Vers une modernisation responsable

Ainsi, tout en évoquant les grandes orientations contenues dans le Discours Royal de 2022, Maître Qouloub Feitah a mis l’accent sur la nécessité de l’établissement de l’égalité et sur l’adaptation aux réalités sociales que toute réforme doit apporter tout en respectant les valeurs fondamentales de la société marocaine.

Pour cette avocate et présidente de l’Organisation des femmes du Parti authenticité et modernité (PAM), l’élimination des mariages précoces est essentielle pour protéger les droits des jeunes filles. L’exception proposée pour les mineurs de 17 ans, sous conditions strictes, est considérée toutefois comme une mesure transitoire pour accompagner le changement sociétal.

Souvent au cœur des débats, la question de la polygamie connaît une évolution notable dans ce projet de réforme. À cet égard, Mme Feitah a salué comme une grande avancée l’intégration de l’avis de l’épouse préalablement à la conclusion du contrat de mariage. Cette clause vient renforcer la position des femmes dans les relations conjugales, précise-t-elle, en expliquant que la polygamie ne serait donc autorisée que dans des cas spécifiques, comme l’infertilité, et avec l’aval du juge.

Plaidant pour l’obligation de la reconnaissance du travail domestique comme étant une contribution économique à la création de bien matrimoniaux, Maître Feitah qualifie cette démarche d’étape importante vers une égalité effective. Le travail domestique est une forme de contribution invisible, mais essentielle à l’économie familiale et mérite d’être protégé par la loi, déclare-t-elle, en soulignant qu’il s’agit d’une autre avancée clé qui vise à protéger les droits des épouses, notamment en cas de divorce ou de décès du conjoint.

S’agissant du sort du logement après le décès de l’époux, les dispositions prévues par la réforme en cours viendront garantir le droit au logement du conjoint survivant, réduisant ainsi les risques de précarité pour la famille et en particulier les enfants, estime la juriste. «Il s’agit d’une priorité qui garantirait un toit au conjoint survivant, notamment en cas de complication de partage de l’héritage».

Pour un ancrage sûr des valeurs culturelles et religieuses

Pour sa part, Maître Réda Bougmazi, avocat et membre du Parti de la justice et du développement (PJD), s’est montré plus nuancé dans ses propos, insistant sur la nécessité de respecter les principes religieux et les valeurs authentiques de la société marocaine.

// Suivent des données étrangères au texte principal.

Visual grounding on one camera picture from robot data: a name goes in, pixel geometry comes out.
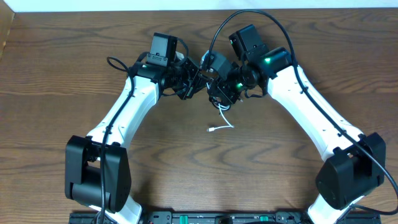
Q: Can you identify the white cable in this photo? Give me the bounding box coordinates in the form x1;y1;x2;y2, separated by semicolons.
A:
206;102;235;133

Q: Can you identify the black usb cable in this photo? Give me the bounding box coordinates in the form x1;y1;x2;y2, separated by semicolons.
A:
198;70;231;110

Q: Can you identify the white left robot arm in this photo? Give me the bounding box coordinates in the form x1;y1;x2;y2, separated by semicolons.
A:
65;32;202;223

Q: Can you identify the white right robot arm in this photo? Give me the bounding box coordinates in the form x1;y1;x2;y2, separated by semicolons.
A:
201;25;386;223

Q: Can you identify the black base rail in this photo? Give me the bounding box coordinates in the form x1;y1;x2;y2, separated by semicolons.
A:
68;211;382;224

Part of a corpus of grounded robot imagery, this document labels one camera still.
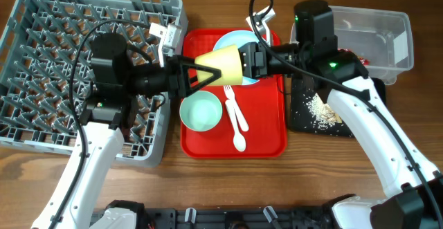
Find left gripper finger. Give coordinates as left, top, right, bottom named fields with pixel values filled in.
left=179, top=55, right=222, bottom=75
left=186, top=70, right=222, bottom=96

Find yellow cup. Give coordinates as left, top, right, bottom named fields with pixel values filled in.
left=195, top=44, right=243, bottom=86

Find green saucer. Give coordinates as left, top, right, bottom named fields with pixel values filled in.
left=179, top=91, right=223, bottom=132

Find rice and food scraps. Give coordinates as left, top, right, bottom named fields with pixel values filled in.
left=307, top=94, right=343, bottom=130

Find red snack wrapper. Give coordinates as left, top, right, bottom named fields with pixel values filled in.
left=338, top=48, right=370, bottom=66

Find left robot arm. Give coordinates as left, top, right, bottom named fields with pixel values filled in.
left=32, top=33, right=222, bottom=228

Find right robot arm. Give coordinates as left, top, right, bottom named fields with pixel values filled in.
left=239, top=0, right=442, bottom=228

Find black waste tray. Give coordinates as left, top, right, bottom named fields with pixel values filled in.
left=287, top=73, right=388, bottom=138

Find grey dishwasher rack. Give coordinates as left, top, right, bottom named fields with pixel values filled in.
left=1, top=0, right=188, bottom=155

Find pink plastic fork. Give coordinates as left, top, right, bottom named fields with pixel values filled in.
left=223, top=85, right=249, bottom=131

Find light blue plate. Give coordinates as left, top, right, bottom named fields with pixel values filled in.
left=213, top=30, right=261, bottom=86

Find red serving tray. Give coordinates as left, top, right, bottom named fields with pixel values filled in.
left=180, top=28, right=288, bottom=159

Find white plastic spoon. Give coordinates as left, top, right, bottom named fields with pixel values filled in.
left=225, top=100, right=246, bottom=152

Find clear plastic bin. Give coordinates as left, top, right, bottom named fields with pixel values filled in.
left=291, top=0, right=414, bottom=85

Bien que favorable à la limitation des mariages précoces, M. Bougmazi estime que la fixation à 17 ans de l’âge du mariage pour les mineurs doit être strictement encadrée par les juges, en tenant compte des contextes culturels et sociaux locaux. Pour ce qui est de la régulation de la polygamie, tout en concédant que l’encadrement est important, il insiste pour que de dernier soit conforme aux référentiels religieux et aux valeurs sociales afin d’éviter de rompre l’équilibre de la famille marocaine, précise-t-il. Pour ce qui est de la reconnaissance du travail domestique, Maître Bougmazi se montre ouvert aux propositions de réforme tout en appelant à une définition claire des modalités pour s’éloigner de tout abus juridique ou financier. Il est crucial de rompre avec toute ambiguïté dans la définition des contributions afin d’assurer une équité entre les parties, explique-t-il.

Par ailleurs, le membre du secrétariat général du PJD soutient une réforme allant dans le sens de la protection du droit au logement pour l’époux survivant, mais préconise que cette mesure soit appliquée en respectant l’équité successorale prévue par la charia.

Un dialogue nécessaire pour une réforme inclusive en conformité avec la charia

Par sa richesse et par la complexité des axes de la réforme envisagée, la mouture de la Moudawana se trouve ainsi à la croisée des chemins entre modernisation et respect des traditions. Alors que Maître Feitah voit en ces réformes une opportunité d’aller vers l’égalité et l’émancipation des femmes, Maître Bougmazi insiste sur la nécessité de maintenir un ancrage dans les valeurs et traditions. Cette confrontation d’idées entre le PAM et le PJD met en lumière les défis et les opportunités d’une réforme qui aspire à établir un équilibre entre les évolutions sociétales et les valeurs culturelles de notre pays.